There’s no single test to diagnose EGPA. Your doctor will look at your medical history and give you a physical exam. They’ll ask you about your symptoms, especially asthma.

You may also get:

  • Blood tests: The doctor will look for proteins in your blood that show inflammation. They’ll also check for extra white blood cells.
  • Imaging tests: These could include an X-ray, CT scan, and MRI to check for problems in your lungs and sinuses.
  • Biopsy: The doctor will take a small tissue sample from an affected spot, like an area of your skin with a rash, to look for inflamed blood vessels. Or they might do a kidney or lung biopsy.

Anyone can get EGPA. But things that make it more likely include:

  • Age: On average, people are between 30 and 50 when they get diagnosed.
  • Asthma or nasal problems: Most people who get it have chronic asthma, nasal allergies, or chronic sinusitis.

 

This disease affects many organs and systems. Over time, it can cause:

  • Nerve damage: It affects your peripheral nervous system, which runs throughout your body. You might get neuropathy -- tingling, burning, or pain -- in your hands and feet.
  • Scars: Sores on your skin can leave a mark.
  • Pericarditis: The membrane around your heart can become inflamed.
  • Myocarditis: Muscles in your heart can become inflamed.
  • Kidney problems: When they can’t filter, waste builds up in your bloodstream.

 

There’s no cure for EGPA. But your doctor can help you manage it.

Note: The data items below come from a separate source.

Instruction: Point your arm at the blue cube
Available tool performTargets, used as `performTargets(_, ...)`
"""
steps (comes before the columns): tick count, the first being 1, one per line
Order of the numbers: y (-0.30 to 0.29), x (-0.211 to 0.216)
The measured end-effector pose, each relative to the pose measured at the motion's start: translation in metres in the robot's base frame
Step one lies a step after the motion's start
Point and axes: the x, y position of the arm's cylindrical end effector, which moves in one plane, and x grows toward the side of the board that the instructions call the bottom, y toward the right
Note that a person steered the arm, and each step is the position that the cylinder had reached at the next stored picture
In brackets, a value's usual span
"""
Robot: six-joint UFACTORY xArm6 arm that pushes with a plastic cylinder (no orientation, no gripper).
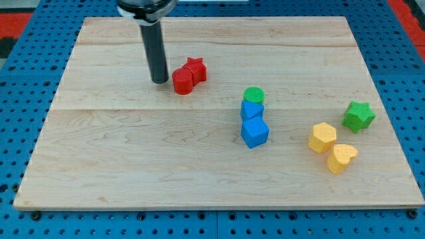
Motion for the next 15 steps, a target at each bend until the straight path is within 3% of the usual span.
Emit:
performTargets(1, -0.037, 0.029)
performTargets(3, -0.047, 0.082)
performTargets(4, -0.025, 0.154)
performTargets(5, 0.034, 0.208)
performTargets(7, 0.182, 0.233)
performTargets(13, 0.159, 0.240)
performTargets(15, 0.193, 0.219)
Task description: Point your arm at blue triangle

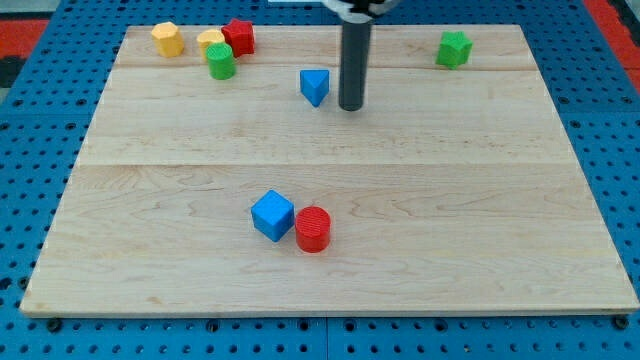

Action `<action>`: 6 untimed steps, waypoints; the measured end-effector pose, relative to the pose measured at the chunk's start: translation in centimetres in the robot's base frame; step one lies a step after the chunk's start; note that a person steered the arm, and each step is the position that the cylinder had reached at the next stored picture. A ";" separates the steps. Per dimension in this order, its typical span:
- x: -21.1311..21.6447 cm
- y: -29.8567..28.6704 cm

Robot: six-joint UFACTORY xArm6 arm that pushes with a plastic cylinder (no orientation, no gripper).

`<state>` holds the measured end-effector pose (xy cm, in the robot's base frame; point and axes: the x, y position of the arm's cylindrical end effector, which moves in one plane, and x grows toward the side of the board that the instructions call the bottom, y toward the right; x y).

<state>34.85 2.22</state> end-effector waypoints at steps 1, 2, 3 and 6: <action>1.4 -1.2; 2.1 -3.0; 2.1 -5.2; 2.7 -8.8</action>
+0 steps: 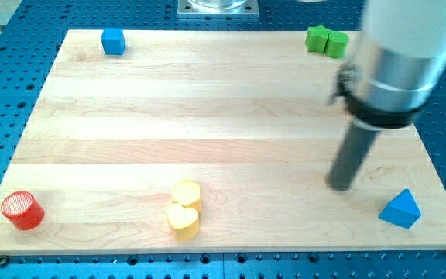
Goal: Push the red star diagonally below the green star
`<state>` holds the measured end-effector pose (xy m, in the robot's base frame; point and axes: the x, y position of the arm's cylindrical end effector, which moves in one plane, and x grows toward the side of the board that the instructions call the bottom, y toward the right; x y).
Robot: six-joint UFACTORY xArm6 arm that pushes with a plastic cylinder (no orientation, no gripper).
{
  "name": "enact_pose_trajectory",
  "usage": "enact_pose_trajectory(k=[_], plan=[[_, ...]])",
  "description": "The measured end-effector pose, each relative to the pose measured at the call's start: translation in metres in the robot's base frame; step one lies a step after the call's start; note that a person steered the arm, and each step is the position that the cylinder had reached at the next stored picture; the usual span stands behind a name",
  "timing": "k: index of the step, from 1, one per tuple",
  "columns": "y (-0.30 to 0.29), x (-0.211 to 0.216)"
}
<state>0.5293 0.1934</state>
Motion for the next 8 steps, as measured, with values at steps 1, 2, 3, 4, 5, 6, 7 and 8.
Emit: enact_pose_trajectory(k=[1,2,3,4,5,6,7,8], plan=[[0.048,-0.037],[0.090,-0.067],[0.098,-0.097],[0.080,-0.116],[0.026,-0.093],[0.012,-0.069],[-0.019,-0.113],[-0.020,-0.173]])
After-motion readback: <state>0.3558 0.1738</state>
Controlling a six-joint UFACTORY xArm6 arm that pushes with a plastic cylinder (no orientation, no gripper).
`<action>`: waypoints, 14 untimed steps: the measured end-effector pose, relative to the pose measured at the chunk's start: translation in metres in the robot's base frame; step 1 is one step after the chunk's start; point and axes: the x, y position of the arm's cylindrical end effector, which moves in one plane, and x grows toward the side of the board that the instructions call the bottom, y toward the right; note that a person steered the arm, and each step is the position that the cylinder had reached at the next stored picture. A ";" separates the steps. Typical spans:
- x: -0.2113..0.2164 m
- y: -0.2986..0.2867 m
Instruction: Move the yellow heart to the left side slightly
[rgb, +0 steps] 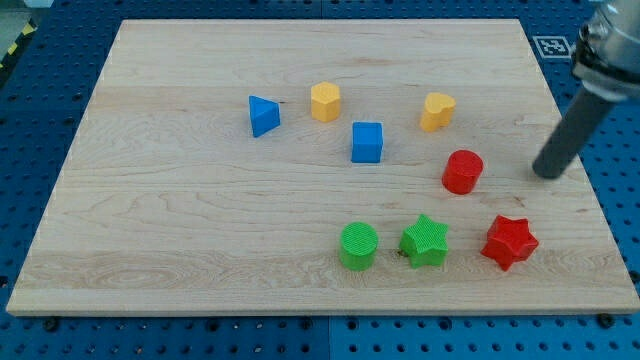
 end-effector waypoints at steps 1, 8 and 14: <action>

You’ll need to take drugs that target your immune system. The goal is to limit or prevent damage to healthy tissues. The doctor will talk to you about:

  • Steroids: These are the most common drugs prescribed for this condition. Most people take prednisone (by mouth) and prednisolone (by IV). If your nervous system, heart, kidneys, or intestines aren’t affected, you’ll probably do well with prednisone alone. Once the disease is under control, your doctor will slowly lower the dose. You may be able to stop it entirely.
  • Immune system drugs: If steroids aren’t enough, your doctor may also prescribe azathioprine (Azasan, Imuran), cyclophosphamide (Cytoxan), or methotrexate. The doctor will do blood tests often to check for side effects. You may be able to ease off this medication after your condition is under control. This could take 6 months or several years.
  • Intravenous immune globulin (IVIG): You might take this protein cocktail if other treatments don’t work. You get it by an infusion into a vein (IV), usually once a month.
  • Biologic response modifiers (biologics): These may be the next step in your treatment plan. Unlike medications that target your entire immune system, biologics focus on a specific part of the inflammation process. You usually get it in a shot or an infusion. These drugs can make you more likely to get an infection.

 

Long-term steroid use can cause problems. If you take these medications for EGPA, a few changes can help you manage the side effects:

Keep your bones healthy: Talk to your doctor about vitamin D and calcium. Ask if you get enough in your diet or if you need supplements.

Exercise: Steroids cause weight gain, so it’s important to stay active. Choose aerobic activity like walking or swimming to get your heart going. These medications also weaken bones, so opt for strength training and weight-bearing exercises to keep you strong.

Stop smoking: It’s bad for your health all by itself. But it can make steroid side effects worse.

Eat healthy food: Steroids can boost your blood sugar and may lead to type 2 diabetes. Opt for foods that keep your sugar stable, like lean protein, fruits, whole grains, and veggies.

See your doctor: They’ll want to keep an eye on you during treatment and make sure you don’t relapse. You can expect:

Most of the time, symptoms will go away with treatment. Your doctor will call this remission. The best results tend to happen when they know a lot about the condition and start treatment ASAP.

If EGPA has moved to your organs and systems, you’ll have a tougher time than someone with a milder form. But with prompt treatment, even people with the most severe forms of the disease can expect to get better.